YOUR ASSIGNMENT: Please work out how many lines in the entries below include the string "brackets", and reply with the number alone.

INFORMATION GIVEN:

|---|

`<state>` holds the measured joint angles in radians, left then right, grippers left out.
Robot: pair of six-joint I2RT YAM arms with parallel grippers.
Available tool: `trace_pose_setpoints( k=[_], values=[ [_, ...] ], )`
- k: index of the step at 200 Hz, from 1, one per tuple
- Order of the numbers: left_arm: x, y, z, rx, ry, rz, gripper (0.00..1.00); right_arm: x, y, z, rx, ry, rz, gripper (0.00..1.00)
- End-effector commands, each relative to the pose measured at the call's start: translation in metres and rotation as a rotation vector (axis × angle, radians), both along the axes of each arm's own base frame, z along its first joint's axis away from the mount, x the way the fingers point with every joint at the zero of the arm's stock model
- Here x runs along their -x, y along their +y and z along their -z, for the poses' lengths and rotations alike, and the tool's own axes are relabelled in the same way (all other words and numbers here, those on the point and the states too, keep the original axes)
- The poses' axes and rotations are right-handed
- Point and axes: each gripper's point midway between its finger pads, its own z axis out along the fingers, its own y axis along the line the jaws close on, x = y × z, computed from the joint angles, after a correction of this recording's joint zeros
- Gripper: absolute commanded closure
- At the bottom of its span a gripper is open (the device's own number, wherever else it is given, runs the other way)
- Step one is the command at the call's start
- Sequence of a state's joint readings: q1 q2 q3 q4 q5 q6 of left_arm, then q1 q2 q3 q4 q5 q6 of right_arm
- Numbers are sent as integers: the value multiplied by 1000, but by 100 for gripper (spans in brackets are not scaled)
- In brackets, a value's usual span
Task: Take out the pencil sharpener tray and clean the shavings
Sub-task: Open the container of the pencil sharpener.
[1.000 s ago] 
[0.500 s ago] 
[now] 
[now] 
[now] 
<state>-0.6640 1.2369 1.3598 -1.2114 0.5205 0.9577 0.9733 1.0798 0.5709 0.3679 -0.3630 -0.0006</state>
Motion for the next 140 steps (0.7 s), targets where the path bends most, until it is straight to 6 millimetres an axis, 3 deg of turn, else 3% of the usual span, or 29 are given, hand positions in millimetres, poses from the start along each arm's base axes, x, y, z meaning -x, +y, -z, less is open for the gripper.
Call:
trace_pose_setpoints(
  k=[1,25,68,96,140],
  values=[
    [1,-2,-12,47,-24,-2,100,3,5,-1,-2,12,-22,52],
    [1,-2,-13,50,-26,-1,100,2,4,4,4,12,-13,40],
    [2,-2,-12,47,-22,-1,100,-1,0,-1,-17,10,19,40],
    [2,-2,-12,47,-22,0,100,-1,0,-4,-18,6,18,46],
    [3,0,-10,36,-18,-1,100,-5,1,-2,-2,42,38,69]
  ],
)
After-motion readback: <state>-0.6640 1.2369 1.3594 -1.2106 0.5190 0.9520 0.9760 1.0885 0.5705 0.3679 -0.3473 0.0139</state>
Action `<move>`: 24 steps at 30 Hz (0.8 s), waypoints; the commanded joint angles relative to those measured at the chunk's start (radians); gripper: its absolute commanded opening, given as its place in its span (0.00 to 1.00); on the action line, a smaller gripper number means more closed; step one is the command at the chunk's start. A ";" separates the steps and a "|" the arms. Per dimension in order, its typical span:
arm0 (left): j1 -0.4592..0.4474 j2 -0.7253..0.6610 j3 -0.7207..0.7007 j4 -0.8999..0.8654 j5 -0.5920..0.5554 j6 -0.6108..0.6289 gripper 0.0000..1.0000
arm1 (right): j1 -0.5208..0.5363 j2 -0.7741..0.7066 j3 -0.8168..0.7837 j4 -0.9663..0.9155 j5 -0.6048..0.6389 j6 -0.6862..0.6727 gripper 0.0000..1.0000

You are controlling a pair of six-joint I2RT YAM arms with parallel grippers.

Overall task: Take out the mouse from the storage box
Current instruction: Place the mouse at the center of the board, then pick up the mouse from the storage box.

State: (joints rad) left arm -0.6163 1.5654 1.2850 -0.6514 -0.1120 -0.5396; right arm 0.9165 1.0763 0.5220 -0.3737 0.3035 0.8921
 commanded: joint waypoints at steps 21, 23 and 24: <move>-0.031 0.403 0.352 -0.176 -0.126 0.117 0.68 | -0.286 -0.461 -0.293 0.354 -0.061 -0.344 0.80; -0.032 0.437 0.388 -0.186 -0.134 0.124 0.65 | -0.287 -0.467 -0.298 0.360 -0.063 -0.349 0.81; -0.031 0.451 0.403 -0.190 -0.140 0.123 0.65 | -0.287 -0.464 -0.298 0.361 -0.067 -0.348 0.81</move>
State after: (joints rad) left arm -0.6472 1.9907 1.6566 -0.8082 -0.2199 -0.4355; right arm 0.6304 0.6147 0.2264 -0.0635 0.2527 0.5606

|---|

SOLUTION TO THE EXERCISE: 2